Radio Barkadjé was closed on the orders of the department’s prefect on 14 November after reporting a resumption of violent clashes between herders and farmers in an ongoing conflict over land use in the region.
This statement was originally published on rsf.org on 18 November 2016.
Reporters Without Borders (RSF) calls on the local authorities to reopen a community radio station in southern Chad that has been closed arbitrarily for the past week and to release the station’s manager.
Based in Kélo, in the department of Tandjilé Ouest, Radio Barkadjé was closed on the orders of the department’s prefect on 14 November after reporting a resumption of violent clashes between herders and cultivators in an ongoing conflict over land use in the region. Kélo is 400 km south of the capital, N’Djamena.
The station’s interim manager Edmond Kandi Weidigué was summoned and questioned by the police the next day. The police chief accused Radio Barkadjé of fuelling the conflict and implied that the local authorities had been keeping an eye on the station ever since its coverage of recent public sector strikes.
Defending the station’s coverage, Weidigué said its role was to “report what happens in rural areas in order to help the population to understand the need for peace and non-violent cohabitation.” He was taken into custody at the end of the interrogation and is still being held, although he has not been charged.
“We urge the authorities to reopen the radio station at once and to release its manager,” RSF editor-in-chief Virginie Dangles said. “Radio Barkadjé just did its job by providing the rural population with coverage of events that directly concern them. Its closure is arbitrary and illegal.”

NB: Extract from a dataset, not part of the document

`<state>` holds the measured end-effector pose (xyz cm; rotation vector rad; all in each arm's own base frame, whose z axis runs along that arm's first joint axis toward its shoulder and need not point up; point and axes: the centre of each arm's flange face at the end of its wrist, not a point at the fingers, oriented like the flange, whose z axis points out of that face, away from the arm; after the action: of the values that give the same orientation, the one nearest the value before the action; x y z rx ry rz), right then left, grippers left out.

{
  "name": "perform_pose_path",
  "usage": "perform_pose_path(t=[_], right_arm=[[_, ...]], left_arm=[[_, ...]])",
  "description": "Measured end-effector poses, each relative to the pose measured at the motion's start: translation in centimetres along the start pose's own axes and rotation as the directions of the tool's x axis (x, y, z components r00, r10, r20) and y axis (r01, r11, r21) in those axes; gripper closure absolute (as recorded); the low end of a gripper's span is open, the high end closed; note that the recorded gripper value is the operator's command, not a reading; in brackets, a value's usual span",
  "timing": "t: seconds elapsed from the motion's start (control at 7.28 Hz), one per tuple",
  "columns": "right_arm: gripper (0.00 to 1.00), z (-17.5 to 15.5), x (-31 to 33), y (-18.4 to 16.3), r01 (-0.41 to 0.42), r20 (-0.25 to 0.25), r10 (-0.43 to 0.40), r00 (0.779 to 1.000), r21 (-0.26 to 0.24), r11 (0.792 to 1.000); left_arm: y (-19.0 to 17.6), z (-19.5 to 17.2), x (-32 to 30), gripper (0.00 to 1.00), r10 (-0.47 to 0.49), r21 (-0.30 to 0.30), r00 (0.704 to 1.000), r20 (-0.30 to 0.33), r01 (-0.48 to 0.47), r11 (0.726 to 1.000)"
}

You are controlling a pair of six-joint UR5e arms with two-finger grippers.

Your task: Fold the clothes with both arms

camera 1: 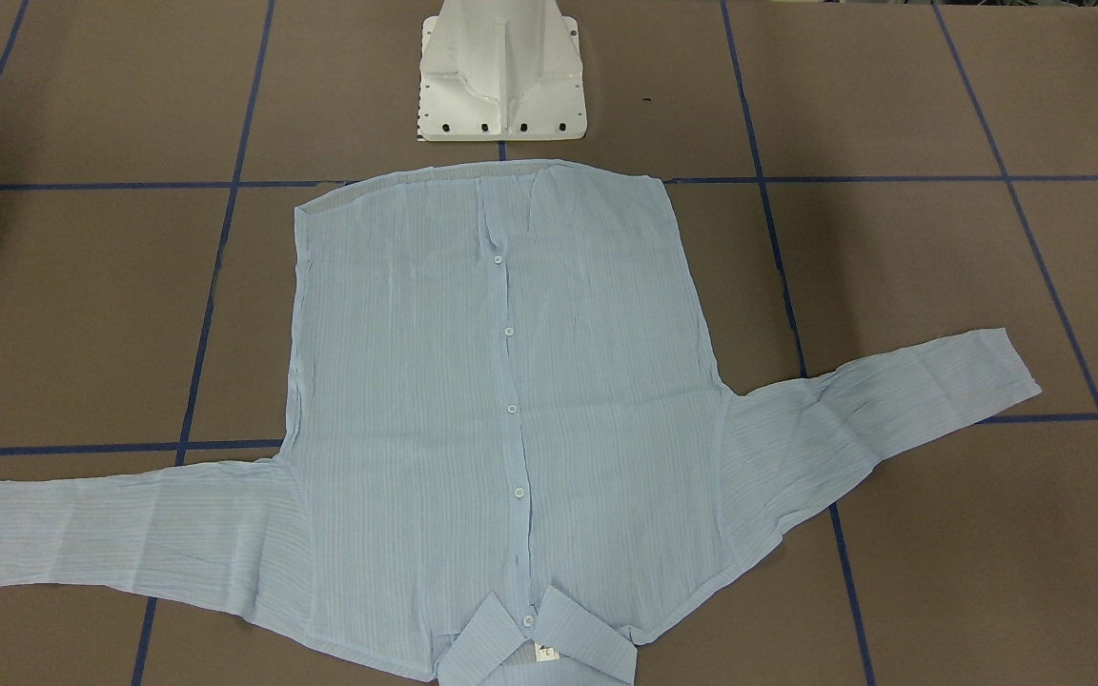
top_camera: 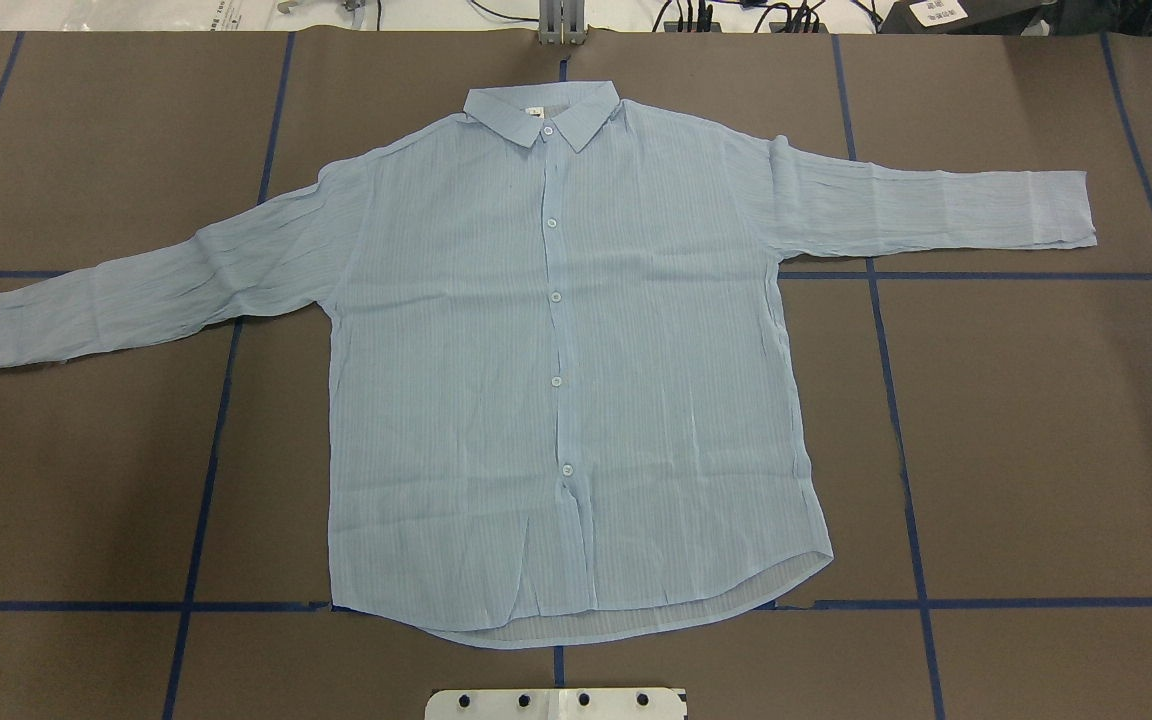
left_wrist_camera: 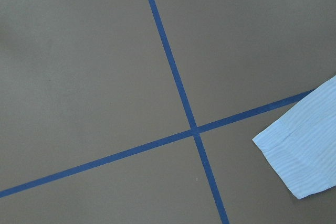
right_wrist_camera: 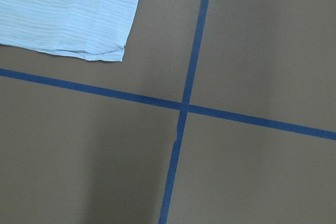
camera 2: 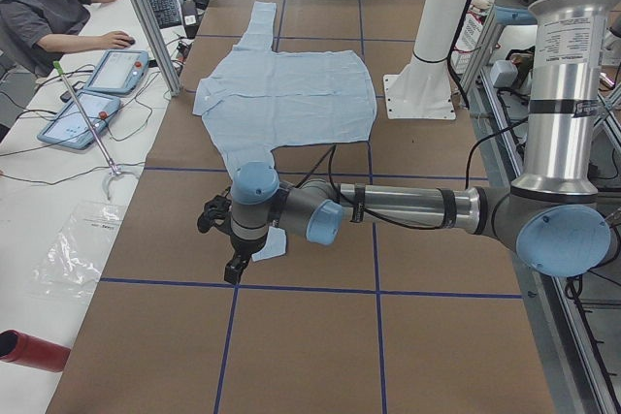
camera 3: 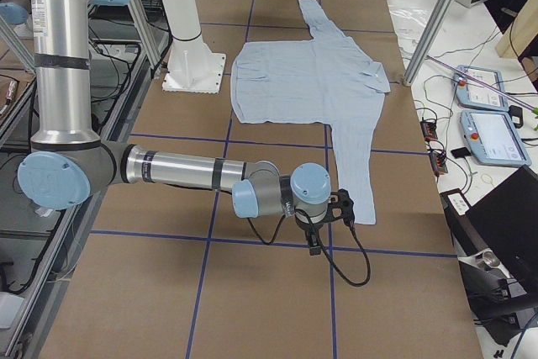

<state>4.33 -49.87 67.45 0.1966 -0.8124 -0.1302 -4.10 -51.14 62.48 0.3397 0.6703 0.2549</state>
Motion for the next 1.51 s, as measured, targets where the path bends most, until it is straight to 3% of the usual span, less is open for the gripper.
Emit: perform_pose_path(t=[0.41, 0.82, 1.51], right_arm=[[0.00, 6.7, -2.4, -4.7, -0.008, 0.035, 0.006, 0.999, 0.039, 0.999], [0.00, 9.6, -7.3, -10.6, 0.051, -0.006, -0.051, 0.999, 0.070, 0.996], [0.02, 13.6, -9.7, -12.5, 0.055, -0.025, -0.053, 0.998, 0.095, 0.994]], left_arm=[[0.0, 0.2, 0.0, 0.00, 0.030, 0.036, 1.000, 0.002, -0.030, 0.999], [-0.2, 0.1, 0.1, 0.00, 0.030, 0.042, 1.000, 0.001, -0.030, 0.999], [-0.7, -0.2, 0.2, 0.00, 0.002, 0.049, 1.000, -0.001, -0.002, 0.999]])
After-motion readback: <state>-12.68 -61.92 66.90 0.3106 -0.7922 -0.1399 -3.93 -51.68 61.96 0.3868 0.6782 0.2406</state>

Media outlets and journalists are often harassed by the Chadian authorities. Journalism is risky and reporters are exposed to censorship and arrest. As RSF reported at the time, Madjissembaye Ngardinon, a reporter for the newspaper Abba Garde, was arrested in June while covering a police operation.

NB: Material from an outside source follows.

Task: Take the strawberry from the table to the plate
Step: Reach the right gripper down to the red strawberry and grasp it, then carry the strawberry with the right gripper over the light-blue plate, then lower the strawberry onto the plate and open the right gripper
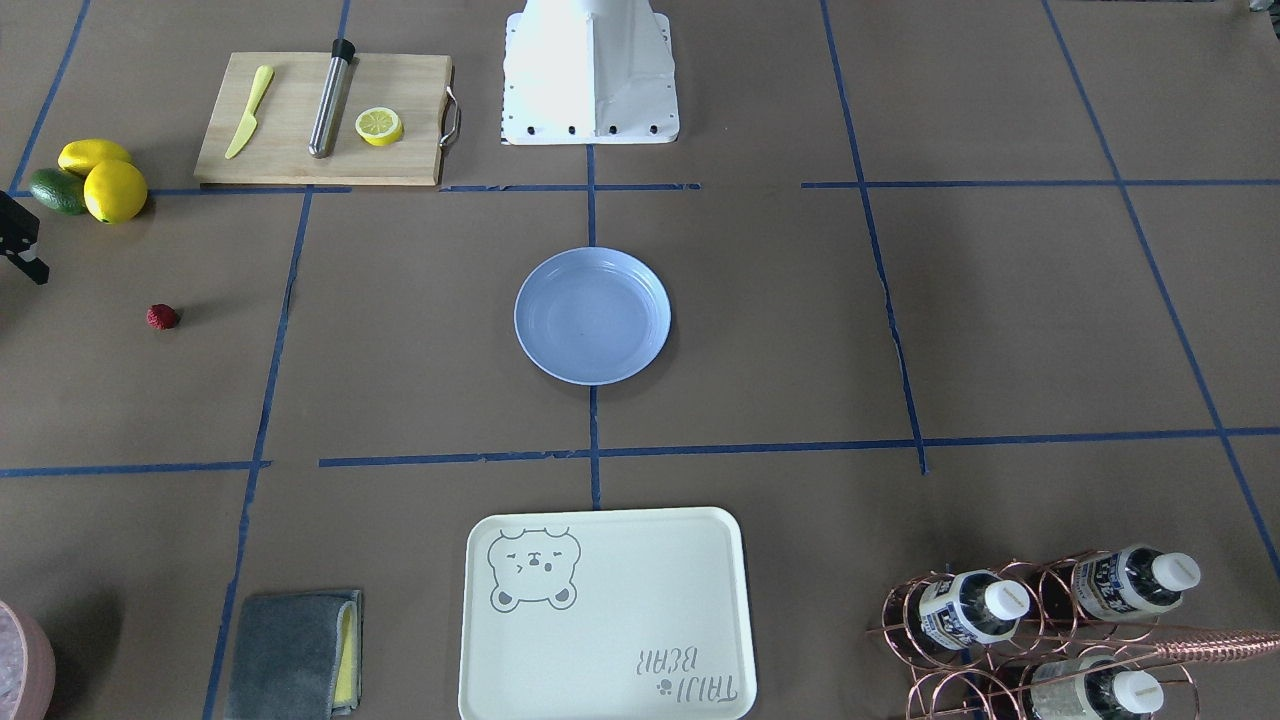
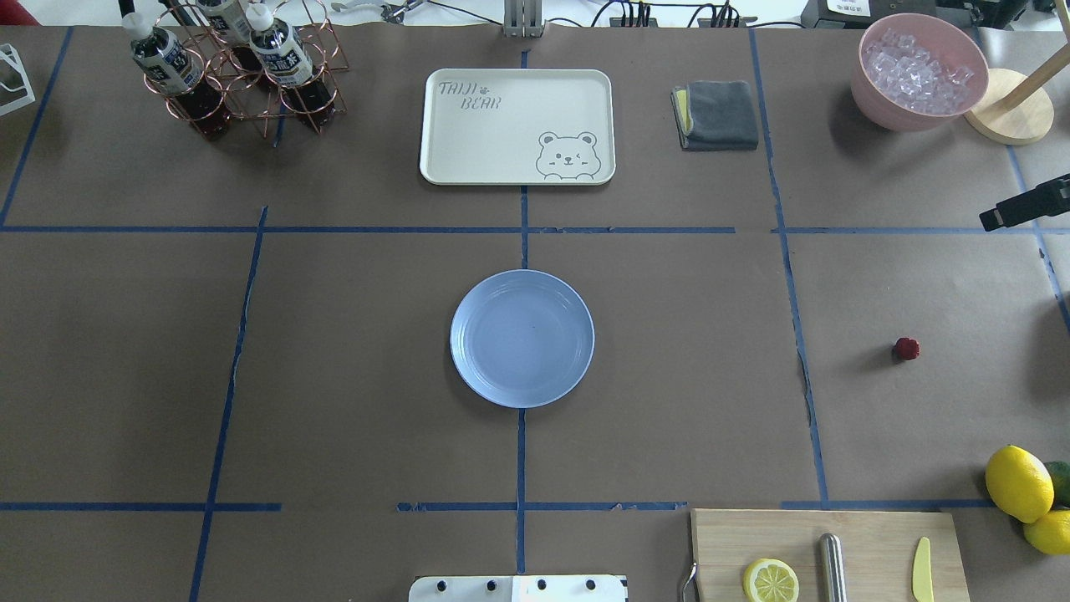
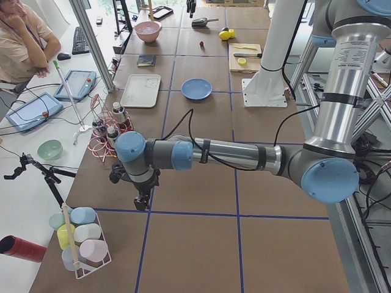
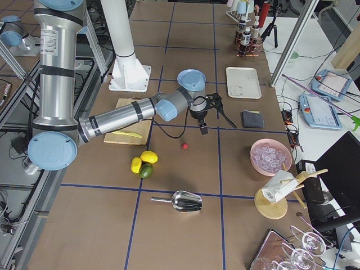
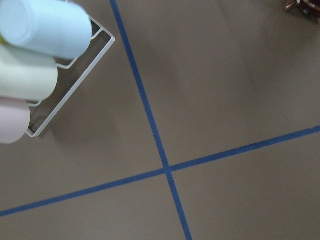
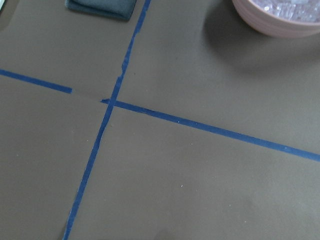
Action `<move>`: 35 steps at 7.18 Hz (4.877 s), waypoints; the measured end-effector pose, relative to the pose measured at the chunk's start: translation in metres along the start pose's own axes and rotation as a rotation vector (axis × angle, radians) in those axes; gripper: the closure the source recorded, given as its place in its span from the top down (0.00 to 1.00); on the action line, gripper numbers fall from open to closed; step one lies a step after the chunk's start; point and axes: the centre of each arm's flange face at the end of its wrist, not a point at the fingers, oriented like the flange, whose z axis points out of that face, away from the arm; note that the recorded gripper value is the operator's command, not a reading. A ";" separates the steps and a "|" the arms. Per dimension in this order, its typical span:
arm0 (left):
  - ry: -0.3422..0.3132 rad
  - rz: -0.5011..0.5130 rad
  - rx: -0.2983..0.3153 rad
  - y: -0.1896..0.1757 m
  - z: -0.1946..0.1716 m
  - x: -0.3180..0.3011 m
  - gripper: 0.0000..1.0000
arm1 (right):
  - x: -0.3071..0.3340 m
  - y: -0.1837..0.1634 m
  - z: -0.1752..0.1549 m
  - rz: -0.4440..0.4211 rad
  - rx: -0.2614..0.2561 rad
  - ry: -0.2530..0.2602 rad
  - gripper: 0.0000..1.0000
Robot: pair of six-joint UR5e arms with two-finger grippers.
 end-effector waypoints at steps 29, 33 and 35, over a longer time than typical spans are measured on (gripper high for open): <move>-0.009 0.034 0.035 0.004 -0.019 0.019 1.00 | -0.560 -0.037 0.216 0.250 0.068 0.175 0.40; -0.008 0.031 0.032 0.007 -0.018 0.018 1.00 | -0.558 -0.050 0.197 0.243 0.091 0.148 1.00; -0.008 0.029 0.030 0.007 -0.017 0.017 1.00 | -0.529 -0.083 0.157 0.235 0.071 0.086 1.00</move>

At the same time, it is becoming harder for Chadians to access news and information. Even since the election that returned President Idriss Déby Itno to power in April, Chadians have been denied access to social networks and mobile Internet.
To avoid online surveillance and censorship, Chadians must use encrypted applications or Virtual Private Networks, but these are not accessible to most of those seeking information via the Internet.
Chad is ranked 127th out of 180 countries in RSF’s 2016 World Press Freedom Index.